週休3日制が徐々に導入されるようになってきました。ある資料によると完全週休2日より休日が多い制度を導入している企業の割合は令和5年の時点で7.5%と*1、まだ割合は小さいようですが増加傾向にあるそうです。また、公務員制度では2023年の人事院勧告で週休3日が触れられたこともあり導入が進み始めています。

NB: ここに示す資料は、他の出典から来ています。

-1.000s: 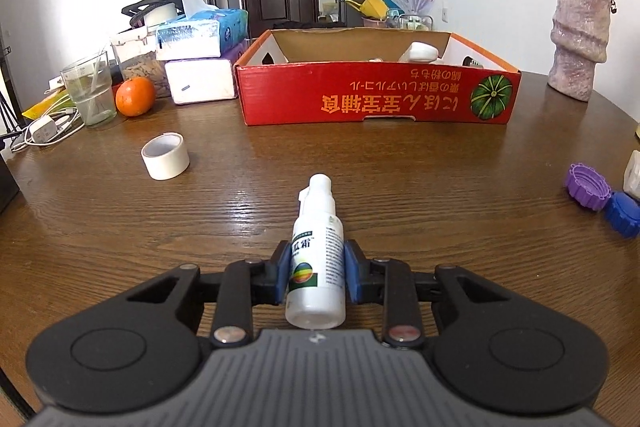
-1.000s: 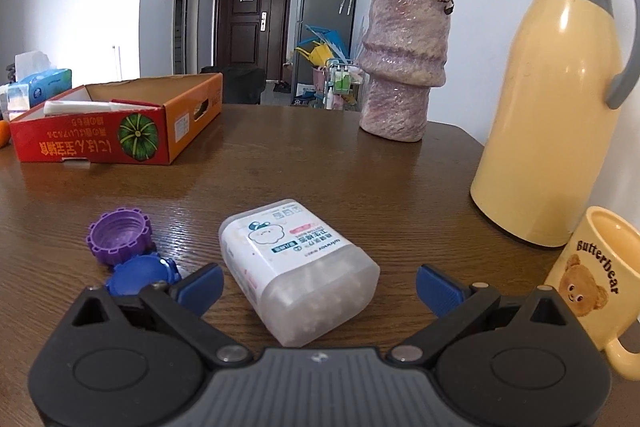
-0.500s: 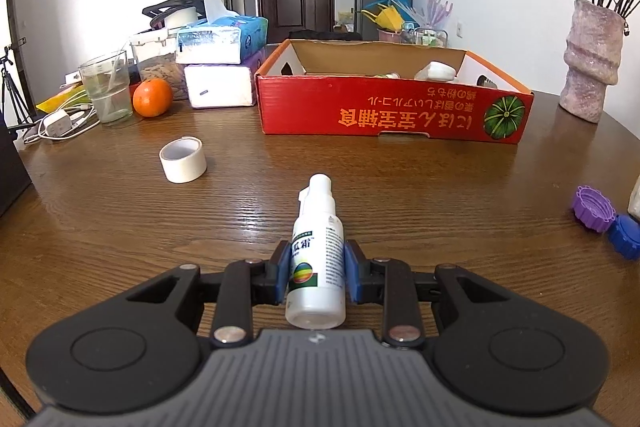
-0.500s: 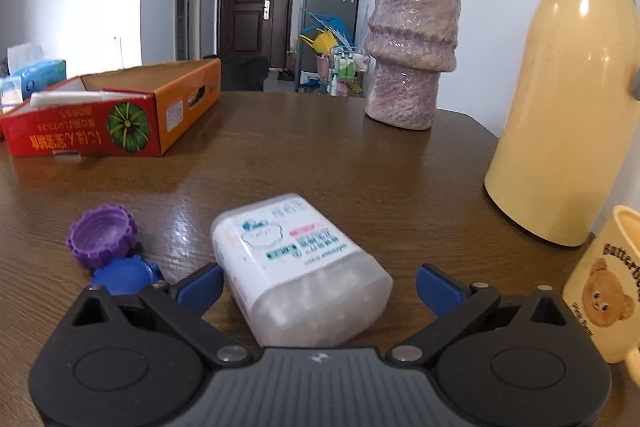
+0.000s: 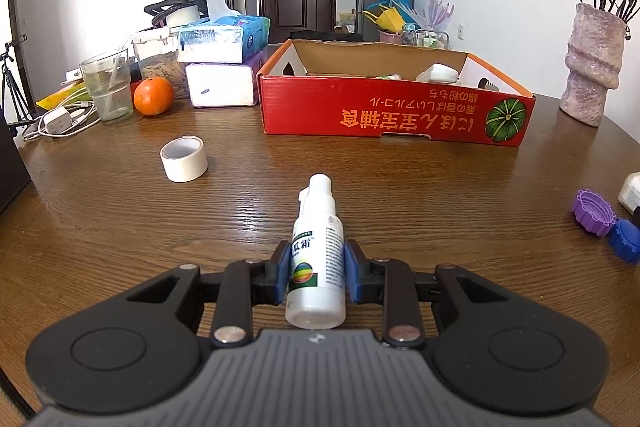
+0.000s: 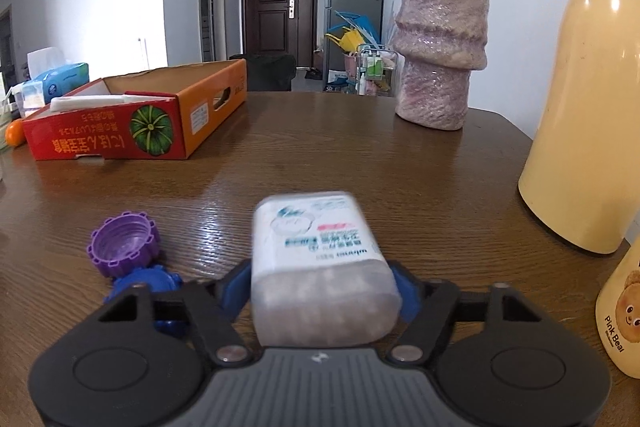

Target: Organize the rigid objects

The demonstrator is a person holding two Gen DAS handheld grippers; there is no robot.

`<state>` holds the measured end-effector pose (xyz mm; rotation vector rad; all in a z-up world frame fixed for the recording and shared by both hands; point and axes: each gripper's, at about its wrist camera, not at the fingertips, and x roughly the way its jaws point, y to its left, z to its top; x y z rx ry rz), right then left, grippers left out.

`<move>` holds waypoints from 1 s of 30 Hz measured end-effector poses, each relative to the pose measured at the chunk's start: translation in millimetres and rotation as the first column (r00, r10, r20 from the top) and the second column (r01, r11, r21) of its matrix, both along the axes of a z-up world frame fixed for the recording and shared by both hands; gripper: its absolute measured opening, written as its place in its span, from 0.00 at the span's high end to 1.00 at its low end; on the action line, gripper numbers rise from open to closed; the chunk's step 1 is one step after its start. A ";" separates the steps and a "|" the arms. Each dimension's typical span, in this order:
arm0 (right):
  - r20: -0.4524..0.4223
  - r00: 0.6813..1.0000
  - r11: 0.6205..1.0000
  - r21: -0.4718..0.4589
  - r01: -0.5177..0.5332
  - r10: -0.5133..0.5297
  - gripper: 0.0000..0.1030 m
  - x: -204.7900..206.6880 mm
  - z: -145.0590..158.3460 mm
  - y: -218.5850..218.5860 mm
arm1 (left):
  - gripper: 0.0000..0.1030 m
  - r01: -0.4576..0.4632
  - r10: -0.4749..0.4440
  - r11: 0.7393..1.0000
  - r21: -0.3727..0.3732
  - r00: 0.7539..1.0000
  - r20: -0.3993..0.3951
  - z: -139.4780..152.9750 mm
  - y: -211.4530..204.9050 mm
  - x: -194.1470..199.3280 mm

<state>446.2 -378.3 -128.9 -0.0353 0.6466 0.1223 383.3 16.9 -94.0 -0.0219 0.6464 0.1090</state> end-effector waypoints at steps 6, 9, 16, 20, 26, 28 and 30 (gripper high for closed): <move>0.011 1.000 1.000 -0.016 0.008 -0.008 0.37 -7.1 1.1 6.4 | 0.72 0.000 0.000 1.000 -0.001 1.000 0.000 0.1 -0.2 0.2; 0.033 0.999 0.999 -0.026 0.032 -0.031 0.37 -13.1 3.0 11.8 | 0.72 0.001 -0.001 1.000 -0.004 1.000 0.006 0.5 0.0 -0.7; 0.067 0.995 0.997 -0.011 0.072 -0.071 0.37 -26.4 7.5 25.8 | 0.72 0.009 -0.009 1.000 -0.009 1.000 0.024 3.6 0.4 -3.4; 0.120 0.989 0.996 0.010 0.090 -0.090 0.37 -39.2 14.8 34.9 | 0.72 0.014 -0.013 1.000 -0.014 0.999 0.042 7.0 0.4 -6.7; 0.171 0.980 0.995 0.037 0.096 -0.101 0.37 -54.9 25.2 51.8 | 0.72 0.028 -0.027 0.999 -0.018 0.997 0.068 12.8 -2.3 -12.4; 0.180 0.978 0.995 0.044 0.095 -0.101 0.37 -57.2 27.5 59.0 | 0.72 0.034 -0.032 0.999 -0.024 0.997 0.073 14.7 -3.4 -13.8; 0.189 0.976 0.994 0.053 0.096 -0.104 0.37 -59.6 30.6 68.2 | 0.72 0.040 -0.038 0.999 -0.029 0.996 0.077 16.6 -4.9 -15.0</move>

週休3日制には大きく二つの類型があります。ひとつは、ワークシェアリング型です。基本的には組織全体で一斉に取り組むことになりますが、休日を増やし労働時間を削減して(多くの場合は賃金も削減して)、そのぶんを雇用維持に回す考え方です。コロナ禍で注目されました。もうひとつは、ワークライフバランス型です。労働時間にメリハリをもたせるもので、1週の労働時間を維持しつつ1日の労働時間を増やし休日を生み出す方法です。増えた休日を、育児、介護、自己啓発、副業など様々に活用できるとする方法です。個人単位で行うこともでき、人材不足の経営環境のもとではこちらの型のほうが注目されるのではないでしょうか。

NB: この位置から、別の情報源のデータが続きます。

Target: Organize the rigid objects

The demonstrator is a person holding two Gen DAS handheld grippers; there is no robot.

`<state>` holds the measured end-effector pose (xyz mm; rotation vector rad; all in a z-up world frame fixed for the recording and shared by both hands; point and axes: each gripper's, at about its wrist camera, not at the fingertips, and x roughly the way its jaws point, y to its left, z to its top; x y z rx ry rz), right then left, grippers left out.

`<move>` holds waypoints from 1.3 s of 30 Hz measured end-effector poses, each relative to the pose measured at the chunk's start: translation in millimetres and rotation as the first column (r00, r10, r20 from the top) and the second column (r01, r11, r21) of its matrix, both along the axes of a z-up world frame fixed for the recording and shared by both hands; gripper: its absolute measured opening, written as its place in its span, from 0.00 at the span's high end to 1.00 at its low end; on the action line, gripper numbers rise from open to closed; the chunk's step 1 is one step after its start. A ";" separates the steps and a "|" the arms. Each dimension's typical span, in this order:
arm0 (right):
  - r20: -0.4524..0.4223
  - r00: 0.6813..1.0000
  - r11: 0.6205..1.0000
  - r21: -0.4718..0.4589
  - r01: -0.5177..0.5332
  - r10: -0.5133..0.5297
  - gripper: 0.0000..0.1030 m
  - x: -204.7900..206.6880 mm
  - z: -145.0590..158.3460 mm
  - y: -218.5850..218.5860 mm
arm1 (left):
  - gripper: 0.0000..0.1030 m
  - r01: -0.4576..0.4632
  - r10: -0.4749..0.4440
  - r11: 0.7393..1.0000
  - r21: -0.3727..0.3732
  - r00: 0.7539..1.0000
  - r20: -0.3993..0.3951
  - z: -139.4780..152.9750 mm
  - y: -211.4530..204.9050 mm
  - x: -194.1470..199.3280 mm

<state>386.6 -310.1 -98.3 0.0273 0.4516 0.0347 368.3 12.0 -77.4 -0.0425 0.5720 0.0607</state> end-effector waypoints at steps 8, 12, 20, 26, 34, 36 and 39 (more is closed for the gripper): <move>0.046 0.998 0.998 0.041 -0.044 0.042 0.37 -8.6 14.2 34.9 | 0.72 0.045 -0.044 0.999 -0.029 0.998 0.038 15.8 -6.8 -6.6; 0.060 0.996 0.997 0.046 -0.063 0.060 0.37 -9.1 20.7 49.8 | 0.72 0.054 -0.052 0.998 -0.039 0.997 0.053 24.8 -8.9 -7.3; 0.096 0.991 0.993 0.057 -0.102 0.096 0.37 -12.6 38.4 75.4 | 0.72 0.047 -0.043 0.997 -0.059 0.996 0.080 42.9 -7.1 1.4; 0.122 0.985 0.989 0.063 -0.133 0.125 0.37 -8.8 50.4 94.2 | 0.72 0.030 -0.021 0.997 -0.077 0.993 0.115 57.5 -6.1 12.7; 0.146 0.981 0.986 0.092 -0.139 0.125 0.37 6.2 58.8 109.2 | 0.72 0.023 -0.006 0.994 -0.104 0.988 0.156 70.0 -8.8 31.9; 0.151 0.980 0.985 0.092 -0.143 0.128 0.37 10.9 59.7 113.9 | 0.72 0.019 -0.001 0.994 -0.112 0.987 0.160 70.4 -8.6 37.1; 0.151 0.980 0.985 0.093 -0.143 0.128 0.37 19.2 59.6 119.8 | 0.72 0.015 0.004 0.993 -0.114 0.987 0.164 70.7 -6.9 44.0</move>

週休3日制を導入すると組織人事への影響も大きく、報酬制度の改定、場合によっては人事評価制度の見直し等対応しなければいけません。現実的な課題として仕事の仕方を見直すことも必要でしょう。「人に仕事が着く」とよくいいますが、労働時間の在り方を変えると、たとえば職場状況の申し送りや担当職務のノウハウ共有化等が問題になることが多く、これが不十分だと仕事が滞り結局のところ労働時間増を助長し、混乱が残ることになりそうです。このあたりの課題は、古くはフレックスタイム制・裁量労働制を導入したときや、近年でも育児介護休業・短時間勤務、有給休暇取得促進への対応で多くの企業が経験済みといっても良いかもしれません。

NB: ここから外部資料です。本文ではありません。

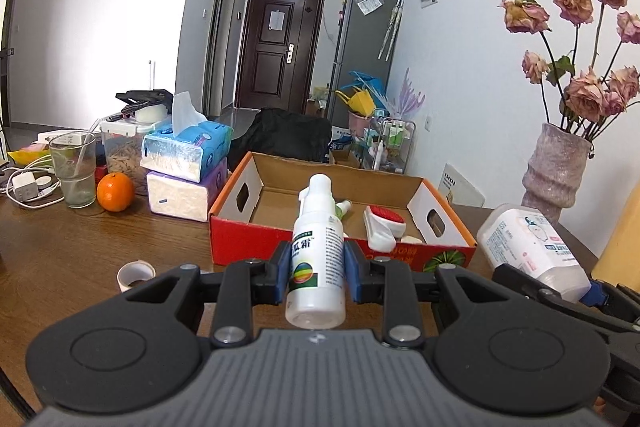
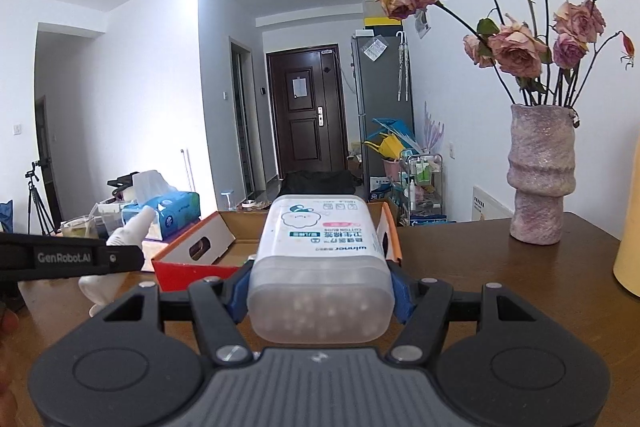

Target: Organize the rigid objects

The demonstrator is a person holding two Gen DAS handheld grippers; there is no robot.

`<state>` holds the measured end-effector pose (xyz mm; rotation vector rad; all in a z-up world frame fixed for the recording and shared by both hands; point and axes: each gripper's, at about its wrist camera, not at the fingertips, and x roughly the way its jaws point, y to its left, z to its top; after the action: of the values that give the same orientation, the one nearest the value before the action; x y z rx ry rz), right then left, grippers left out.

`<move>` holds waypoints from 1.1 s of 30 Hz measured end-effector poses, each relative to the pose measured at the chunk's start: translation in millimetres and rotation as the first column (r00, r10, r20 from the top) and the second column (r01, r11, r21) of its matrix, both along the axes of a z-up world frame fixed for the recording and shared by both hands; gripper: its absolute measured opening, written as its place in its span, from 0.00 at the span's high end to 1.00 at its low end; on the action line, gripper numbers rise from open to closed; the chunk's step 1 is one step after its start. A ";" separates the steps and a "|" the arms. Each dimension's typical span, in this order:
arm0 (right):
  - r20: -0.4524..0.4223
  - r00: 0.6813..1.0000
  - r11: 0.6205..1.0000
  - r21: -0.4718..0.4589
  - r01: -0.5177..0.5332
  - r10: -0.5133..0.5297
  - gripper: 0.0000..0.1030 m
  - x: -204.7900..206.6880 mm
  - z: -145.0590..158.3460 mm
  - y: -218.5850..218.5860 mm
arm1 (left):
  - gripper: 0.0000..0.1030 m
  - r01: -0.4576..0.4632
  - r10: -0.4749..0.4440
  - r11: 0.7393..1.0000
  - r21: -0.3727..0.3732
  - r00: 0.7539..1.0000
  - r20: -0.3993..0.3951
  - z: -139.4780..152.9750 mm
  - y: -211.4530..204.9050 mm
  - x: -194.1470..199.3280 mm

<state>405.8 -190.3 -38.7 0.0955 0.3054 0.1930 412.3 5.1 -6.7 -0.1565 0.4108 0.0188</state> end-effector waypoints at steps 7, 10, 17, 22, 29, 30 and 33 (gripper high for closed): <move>-0.001 1.000 1.000 0.003 -0.003 0.003 0.37 19.9 -0.8 10.6 | 0.72 -0.012 0.012 1.000 -0.012 1.000 0.000 0.6 7.3 21.6; -0.005 1.000 1.000 0.003 -0.001 0.001 0.37 29.4 -1.2 11.5 | 0.72 -0.017 0.018 1.000 -0.016 1.000 0.007 1.9 8.4 30.9; -0.006 1.000 1.000 0.018 0.007 -0.007 0.37 55.5 -2.1 11.6 | 0.72 -0.031 0.031 0.999 -0.029 1.000 0.002 0.4 14.8 56.4; -0.007 1.000 1.000 0.016 0.011 -0.011 0.37 73.6 -4.4 13.0 | 0.72 -0.049 0.049 0.998 -0.031 0.999 -0.006 -1.5 20.2 73.2; -0.014 1.000 1.000 0.014 0.019 -0.019 0.37 100.9 -8.1 14.5 | 0.72 -0.056 0.055 0.998 -0.031 0.998 -0.012 -2.2 24.4 99.1; -0.015 1.000 1.000 0.013 0.019 -0.019 0.37 104.3 -8.7 15.0 | 0.72 -0.055 0.055 0.998 -0.029 0.998 -0.013 -2.8 23.9 103.1; -0.016 1.000 1.000 0.012 0.021 -0.021 0.37 113.7 -9.3 16.1 | 0.72 -0.052 0.051 0.998 -0.022 0.999 -0.017 -4.4 21.7 115.0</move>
<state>519.4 -174.2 -48.0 0.1123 0.3192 0.1736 527.3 26.8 -11.1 -0.1887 0.4231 0.0662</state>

そういえば、昔は「半ドン」がありました。経験者にイメージを聞くと意外に好意的な反応があります。「午後から職場の皆さんで出かけたり、ソフトボールしたり、楽しかった」みたいな感じで。今となっては懐古趣味と言われそうですが、いきなり週休3日制ではなく半ドンを絡めた「週休2.5日制」から始めてみるという考え方もあるのでは?と思います。たとえば、「水曜午後は休日」「月曜午前は休日」という感じで半日休日の設定から始めてみるわけです。賃金維持もしやすく、業種・職種によってはこちらのほうが対応しやすいと思われ、混乱は少なく効果は見込める方法ではないかと思うわけです。